Die Folgekrankheiten stellen vor allen Dingen in Regionen mit hoher landwirtschaftlicher Nutzung und dementsprechend häufigen Düngegebrauch ein Risiko dar.

Infografik Nitratbelastung im Grundwasser DE

Grundwasservorräte in Deutschland sind in vielen Fällen mit Nitrat belastet. In welchem Zustand sie sind, sehen Sie hier

Nitrat im Grundwasser – Woher?

Der Grund für die hohe Nitratbelastung des Grundwassers liegt in der Landwirtschaft. Es wird so viel Dünger auf die Äcker aufgetragen, dass der Boden die Stoffe nicht mehr aufnehmen kann. Je mehr Landwirtschaft in einer Region betrieben wird, desto höher sind die Nitratwerte. So sind an der Grenze zu den Niederlanden im Westmünsterland Werte von bis zu 100 Milligramm Nitrat pro Liter Wasser gemessen worden – 100 Prozent mehr als die EU-Richtlinie vorsieht.

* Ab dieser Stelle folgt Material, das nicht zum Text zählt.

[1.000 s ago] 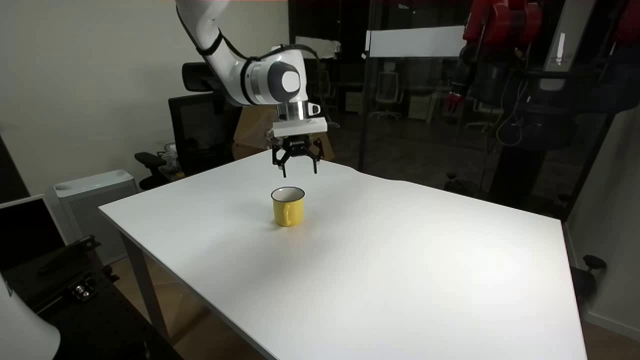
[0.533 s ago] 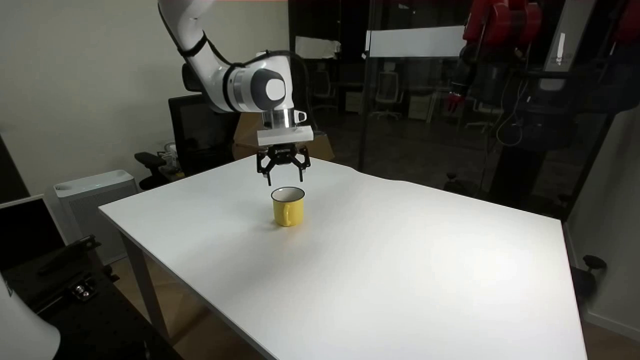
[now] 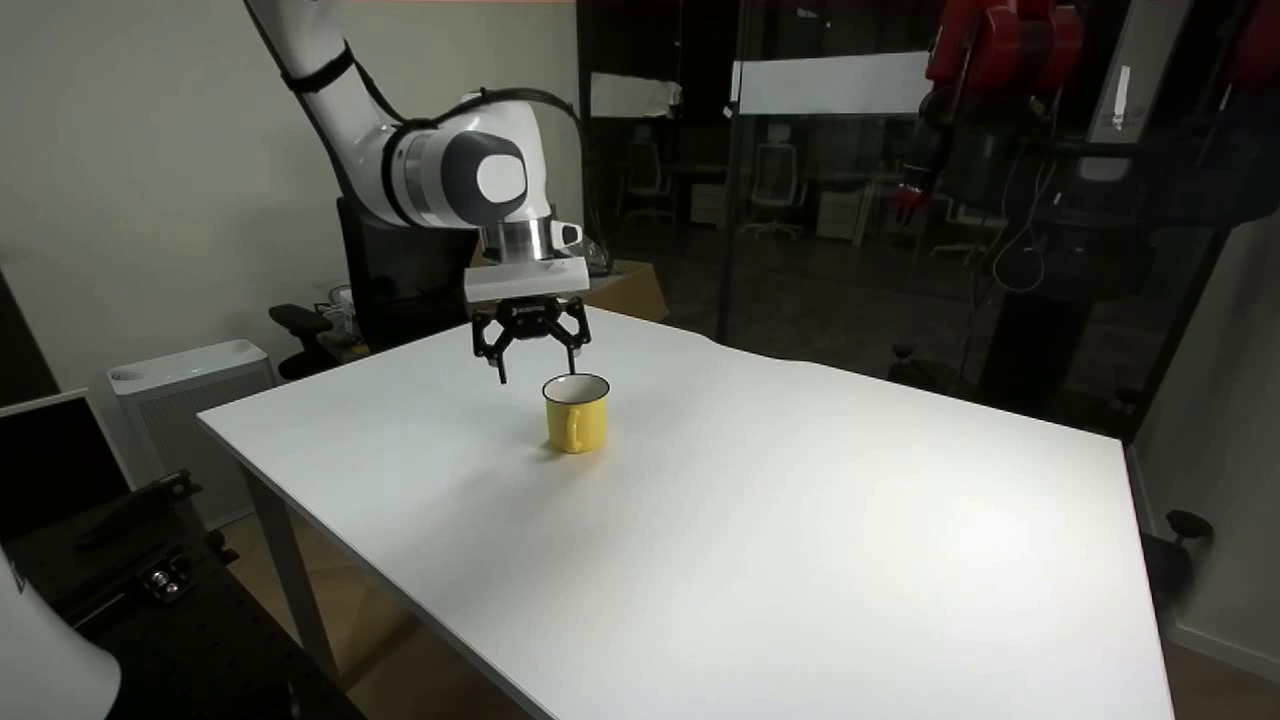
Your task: Move the cup slightly up the table
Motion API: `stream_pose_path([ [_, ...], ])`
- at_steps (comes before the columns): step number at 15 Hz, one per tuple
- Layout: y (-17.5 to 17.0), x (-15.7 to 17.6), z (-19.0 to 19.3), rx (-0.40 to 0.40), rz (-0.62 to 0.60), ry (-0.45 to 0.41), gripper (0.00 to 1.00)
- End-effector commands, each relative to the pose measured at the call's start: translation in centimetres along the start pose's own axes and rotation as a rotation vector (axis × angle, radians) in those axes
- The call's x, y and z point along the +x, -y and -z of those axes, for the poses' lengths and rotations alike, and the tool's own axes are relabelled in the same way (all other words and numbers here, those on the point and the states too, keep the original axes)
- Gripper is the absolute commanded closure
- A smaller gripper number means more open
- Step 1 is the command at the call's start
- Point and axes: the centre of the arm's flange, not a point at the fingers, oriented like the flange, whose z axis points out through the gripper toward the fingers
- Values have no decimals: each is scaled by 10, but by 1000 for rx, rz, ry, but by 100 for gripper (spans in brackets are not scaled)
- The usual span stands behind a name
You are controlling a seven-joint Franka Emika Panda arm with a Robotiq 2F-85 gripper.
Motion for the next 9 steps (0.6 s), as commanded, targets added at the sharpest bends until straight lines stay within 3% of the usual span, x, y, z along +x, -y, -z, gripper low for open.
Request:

Die Lösung für dieses Problem liegt laut dem Generalsekretär des Deutschen Bauernverbands Bernhard Krüsken darin "Düngung und Pflanzenbedarf in Einklang zu bringen". Laut Krüsken "haben wir in den letzten Jahren eine gute Entwicklung hin zu weniger Nitratüberschreitungen".

Beatrice Claus berichtet jedoch: "Dass, was wir heute im Grundwasser haben sind die Erträge der letzten Jahre. Die Agrar- und Industriepolitik haben bisher kaum bis gar keine Rücksicht auf den Gewässerschutz genommen". Gemeint ist damit, dass Nährstoffe, welche durch die Agrarwirtschaft in den Boden sickern, etliche Jahre brauchen, bis sie im Grundwasser ankommen.

Feld wird gedüngt (picture-alliance/dpa/P. Schulze)

In Deutschland wird mehr gedüngt als notwendig ist

Die Problematik der Nitratwerte ist also nicht auf die Agrarwirtschaft von heute, sondern auf die von vor Jahren zurückzuführen. Dabei gibt es keine klaren Zahlen, wie lange Nitrat braucht, um im Grundwasser anzukommen. Im Umkehrschluss bedeutet das: Selbst wenn Deutschland seine Agrarindustrie ab sofort zu einem nachhaltigeren Umgang mit Dünger und Gülle auf ihren Feldern bewegen könnte, so würde das Ergebnis erst in Jahren, womöglich Jahrzehnten, messbar sein. Die Nitratwerte würden sich nur langsam mit der Zeit senken. 

Trinkwasser wird teurer

Sollten die Nitratwerte im Grundwasser nicht gesenkt werden, so wird das Leitungswasser in Deutschland teurer. Durch die Nitratbelastung werden in Zukunft aufwendigere Aufbereitungsverfahren seitens der Stadtverwaltungen notwendig sein. "Je belasteter das Grundwasser, desto teurer wird es [das Trinkwasser] für den Verbraucher", meint Beatrice Claus.

Filterhalle des Wasserwerkes in Sachsen (picture-alliance/dpa/M. Hiekel)

Filterhalle des Wasserwerkes in Sachsen - das Ausfiltern der Nitrate ist teurer als hohe Werte zu vermeiden

Den gesundheitlichen Folgen zu hohen Nitratkonsums kann vorgebeugt werden, indem Obst und Gemüse saisonal eingekauft wird. Treibhausgemüse wird mit mehr Dünger behandelt als saisonales und enthält deswegen mehr Nitrat. "Wer nicht immer das Gleiche auf dem Teller hat, vermeidet auch einseitige Belastungen", empfiehlt das Deutsche Krebsforschungszentrum.

Das Umweltbundesamt kommt für Deutschland zu dem Schluss, dass "Reparaturmaßnahmen teurer wären als vorbeugende Maßnahmen". In weiten Teilen des Landes müssten die Wasserreinigungsanlagen für viel Geld modernisiert werden. Wenn die Politik nicht die Gesundheit der Bürger und viel Geld riskieren möchte, dann wird es für sie Zeit zu handeln.